The Delbrook slaying was referenced with fresh detail in a new report
on gangs and guns prepared for the office of B.C.'s solicitor-general.
The report attributes "escalating" gun violence to a struggle for
control of B.C.'s lucrative drug trade, among 129 organized crime
groups including the Bacon Brothers, UN, Red Scorpions and Jamaican
Posse, which are "willing to resort to indiscriminate discharge of
firearms in public places."
The report says 45 shots were fired in the ambush execution of
Burnaby man Chi Wai Liao, 32, who likely returned fire when he was
shot through the window of his pick-up truck while sitting in the
parking lot outside Delbrook recCentre following a floor-hockey game
in February 2008.
In interviews the North Shore mayors said they have read parts of the
completed North Shore police services review, commissioned in 2008 at
a shared cost of $75,000, to explore the pros and cons of force
amalgamation or status quo policing on the North Shore, in advance of
a RCMP contract renewal decision which must be made by fall 2010 to
prepare for a 2012 deadline.
Walton said the report would likely come to council within weeks.
Goldsmith-Jones said the review identifies gaps in North Shore
policing and ways of improving communication and cost efficiency,
along with the possibility of sharing a jail between the two police
forces and installing video surveillance units in public places.
Like the Watts group, the North Shore mayors appear convinced a
regional force is not the answer to combat gang violence, and are
reluctant to change from the current policing configuration.
"I think we can achieve (improved policing) on the North Shore (and)
I don't think we'll need to amalgamate to do that," Goldsmith-Jones said.
"Whether a regional or provincial force would do any better? I'm not
in a position to judge that."
Mussatto said to get a Metro Vancouver regional force off the ground
will take three years.
"It's not in the cards; you'd give the criminals a three-year head start."
Walton said crime rates have been falling in North Vancouver over the
past 10 years and he would need to be convinced there is a better
policing model that is affordable in order to advocate change.
DNV Coun. Doug MacKay-Dunn, a retired veteran of the Vancouver Police
Department who led covert investigations on organized crime, says he
knows the solution to the gang problem - and it's not regional forces.
"We will take our eye off the ball with this regional policing
(debate)," MacKay-Dunn said. "It's balderdash; it's all flash and no bang."
He said there is "no evidence the Metro Toronto regional force" is
more successful in fighting gangs than the Lower Mainland's
collection of forces and integrated units.
MacKay-Dunn said the province's criminal sentencing is extremely weak
in comparison to the rest of Canada and justice branch reforms are
key in his unified plan for fighting gangs including bolstered asset
seizure legislation, reverse-onus court processes, mandatory
sentences, and elimination of Crown counsel's "prosecutorial discretion."
The last point is the most provocative since MacKay-Dunn claims
changes made by the BC NDP allowing "prosecutorial discretion" have
left the Crown "open to undue influence" from organized crime.

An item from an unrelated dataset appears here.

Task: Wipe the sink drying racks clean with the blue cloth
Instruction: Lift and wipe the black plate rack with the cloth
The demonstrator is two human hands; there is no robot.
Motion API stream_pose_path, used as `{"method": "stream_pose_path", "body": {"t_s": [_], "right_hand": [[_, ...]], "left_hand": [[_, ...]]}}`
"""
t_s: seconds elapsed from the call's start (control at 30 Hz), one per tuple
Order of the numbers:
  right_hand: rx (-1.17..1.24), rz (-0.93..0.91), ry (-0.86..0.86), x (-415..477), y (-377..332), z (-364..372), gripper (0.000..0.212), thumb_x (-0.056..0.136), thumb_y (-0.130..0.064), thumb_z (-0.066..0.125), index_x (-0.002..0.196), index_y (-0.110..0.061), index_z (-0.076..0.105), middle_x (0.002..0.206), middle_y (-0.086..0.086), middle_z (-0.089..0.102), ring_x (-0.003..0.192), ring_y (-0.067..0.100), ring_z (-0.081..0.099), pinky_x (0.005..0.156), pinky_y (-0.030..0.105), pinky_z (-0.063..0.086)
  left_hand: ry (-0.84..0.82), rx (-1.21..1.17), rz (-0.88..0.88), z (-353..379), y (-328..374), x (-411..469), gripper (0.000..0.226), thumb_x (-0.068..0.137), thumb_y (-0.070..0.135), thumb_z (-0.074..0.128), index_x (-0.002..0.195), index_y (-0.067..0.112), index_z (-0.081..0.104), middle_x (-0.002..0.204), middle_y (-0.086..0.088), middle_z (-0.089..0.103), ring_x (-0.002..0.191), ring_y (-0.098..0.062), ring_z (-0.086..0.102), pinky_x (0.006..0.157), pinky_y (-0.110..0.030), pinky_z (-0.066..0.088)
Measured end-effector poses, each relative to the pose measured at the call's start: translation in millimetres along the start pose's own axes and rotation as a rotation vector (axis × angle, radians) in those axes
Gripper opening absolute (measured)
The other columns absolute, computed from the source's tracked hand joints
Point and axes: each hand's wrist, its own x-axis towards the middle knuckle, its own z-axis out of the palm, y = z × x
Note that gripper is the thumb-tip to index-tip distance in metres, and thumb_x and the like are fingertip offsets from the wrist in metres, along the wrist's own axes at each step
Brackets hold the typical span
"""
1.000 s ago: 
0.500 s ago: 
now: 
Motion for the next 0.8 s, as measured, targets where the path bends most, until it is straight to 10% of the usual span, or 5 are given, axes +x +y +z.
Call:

MacKay-Dunn said in his day police believed the Hells Angels were
exerting "undue influence" on Crown counsel, who had the power to
plea bargain or reject charges, unlike "the old days when police took
charges straight to the Justice of the Peace."
"It was never proved," MacKay-Dunn said. "(But) the door is open to
undue influence."
Asked if by "undue influence" he is suggesting exchanges of money
between gangsters and the justice branch MacKay-Dunn would not
elaborate. He reiterated he believes the Angels are now responsible
for supplying guns to "junior level" gangs involved in the recent
bloodbath, and that the Angels have infiltrated B.C. society at the
highest levels and exert "undue influence" on officials.
He adds Crown counsel don't have adequate staff and therefore are
under pressure to plea bargain or drop charges if convictions seem difficult.
"Expediency is dangerous," he said.
MacKay-Dunn says beating gangs is all about following the money;
existing asset seizure laws should be tied to sentencing with
legislative support from all levels of government.
"You take away (gangsters') money so they can't play or pay for
lawyers," MacKay-Dunn said. He added with reverse onus laws criminals
would be forced to "prove you're not a gangster and these cars and
houses are not proceeds from crime."
In turn seized capital must be turned around and invested into "the
communities gangsters terrorize" to pay for drug rehabilitation and
prevention education, MacKay-Dunn says.
Walton noted that in a meeting last week with Federal Public Safety
Minister Peter Van Loan - in Vancouver to figure out problems in the
area he deemed the gang capital of Canada - Van Loan pointed to
prosecutorial discretion as a unique system in British Columbia that
produces less charges than other areas of the country. "I'm not sure
how or why we evolved," Walton said.
In an interview Criminal Justice Branch spokesman Neil MacKenzie said
prosecutorial discretion changes go back to the Crown Counsel Act of
1991, but the practice existed in some areas of the province in the mid-80s.
MacKenzie strongly rejected MacKay-Dunn's "undue influence" claim.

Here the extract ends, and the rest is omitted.